A series of meetings and case studies that will bring together a team of experts to develop new approaches to improving access to and use of digital archives that are currently private.

University of Cambridge and Indiana University

Digital approaches to the capture and analysis of watermarks using the manuscripts of Isaac Newton as a test case

A research project on identifying and analysing watermarks in digitised collections using watermarks found in Isaac Newton’s manuscripts as a case study.

University of Leicester and Southern University at New Orleans

3 by 3: modelling new digital leadership in museums

A collaborative research project on digital adoption and transformation in museums that will also produce professional development resources on digital leadership for the cultural heritage field.

The UK partner is the University of Leicester.

Oxford University and American Numismatic Society

OXUS-INDUS: a linked open data resource for research in central and south Asian coinages

Applying linked open data approaches to creating a tool for better studying and understanding of the Graeco-Bactrian and Indo-Greek coinage of Central and South Asia (century 250 BCE to the beginning of the first century CE).

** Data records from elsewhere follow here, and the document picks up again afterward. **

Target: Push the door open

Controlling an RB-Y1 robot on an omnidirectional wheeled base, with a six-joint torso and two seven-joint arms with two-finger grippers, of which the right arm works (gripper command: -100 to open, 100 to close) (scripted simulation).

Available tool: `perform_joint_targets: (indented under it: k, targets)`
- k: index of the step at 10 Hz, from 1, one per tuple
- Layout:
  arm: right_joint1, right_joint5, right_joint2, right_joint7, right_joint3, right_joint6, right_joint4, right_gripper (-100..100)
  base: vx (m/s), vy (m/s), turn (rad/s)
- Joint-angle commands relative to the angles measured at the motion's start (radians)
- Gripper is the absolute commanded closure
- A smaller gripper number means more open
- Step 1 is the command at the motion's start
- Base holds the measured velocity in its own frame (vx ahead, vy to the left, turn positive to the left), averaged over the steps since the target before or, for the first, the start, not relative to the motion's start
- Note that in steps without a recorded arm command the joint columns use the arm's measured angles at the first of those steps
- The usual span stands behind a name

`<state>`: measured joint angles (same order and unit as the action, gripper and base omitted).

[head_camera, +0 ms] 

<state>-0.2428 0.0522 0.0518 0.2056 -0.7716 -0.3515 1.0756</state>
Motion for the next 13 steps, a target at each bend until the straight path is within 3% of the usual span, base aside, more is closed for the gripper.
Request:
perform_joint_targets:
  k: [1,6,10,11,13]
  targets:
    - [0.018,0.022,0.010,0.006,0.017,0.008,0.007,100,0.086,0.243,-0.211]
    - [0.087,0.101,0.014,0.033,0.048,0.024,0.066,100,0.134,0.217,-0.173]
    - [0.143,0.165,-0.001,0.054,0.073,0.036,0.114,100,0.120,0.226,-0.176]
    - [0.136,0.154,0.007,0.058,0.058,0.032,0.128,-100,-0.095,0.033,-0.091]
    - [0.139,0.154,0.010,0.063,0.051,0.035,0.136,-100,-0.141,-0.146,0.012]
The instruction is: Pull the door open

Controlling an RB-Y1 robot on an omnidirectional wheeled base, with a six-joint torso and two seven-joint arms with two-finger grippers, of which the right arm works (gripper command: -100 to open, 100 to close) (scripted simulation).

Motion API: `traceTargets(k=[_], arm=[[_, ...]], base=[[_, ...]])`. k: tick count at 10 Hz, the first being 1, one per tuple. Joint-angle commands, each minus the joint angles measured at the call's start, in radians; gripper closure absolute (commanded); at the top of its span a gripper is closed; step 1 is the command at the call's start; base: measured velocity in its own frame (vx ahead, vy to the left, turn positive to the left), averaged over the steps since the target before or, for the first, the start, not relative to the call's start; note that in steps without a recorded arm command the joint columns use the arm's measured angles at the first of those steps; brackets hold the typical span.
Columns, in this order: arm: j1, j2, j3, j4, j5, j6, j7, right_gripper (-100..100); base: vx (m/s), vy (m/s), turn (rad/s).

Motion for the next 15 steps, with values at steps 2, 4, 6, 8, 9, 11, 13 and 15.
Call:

Nottingham Trent University and Hispanic Society of America

From Lima to Canton and Beyond: an AI-aided heritage materials research platform for studying globalisation through art

Applying and refining spectral imaging methods to determine the geographic origins of cultural heritage materials, with a broader goal of illuminating historic patterns of global trade and cultural exchange.

Lancaster University and University of Texas, Austin

Unlocking the colonial archive: harnessing artificial intelligence for indigenous and Spanish American historical collections

The transformation of Indigenous and Spanish colonial archives into readable and accessible data using artificial intelligence technologies.

Including transcribed texts, linked information, and automated search and analysis of pictorial elements.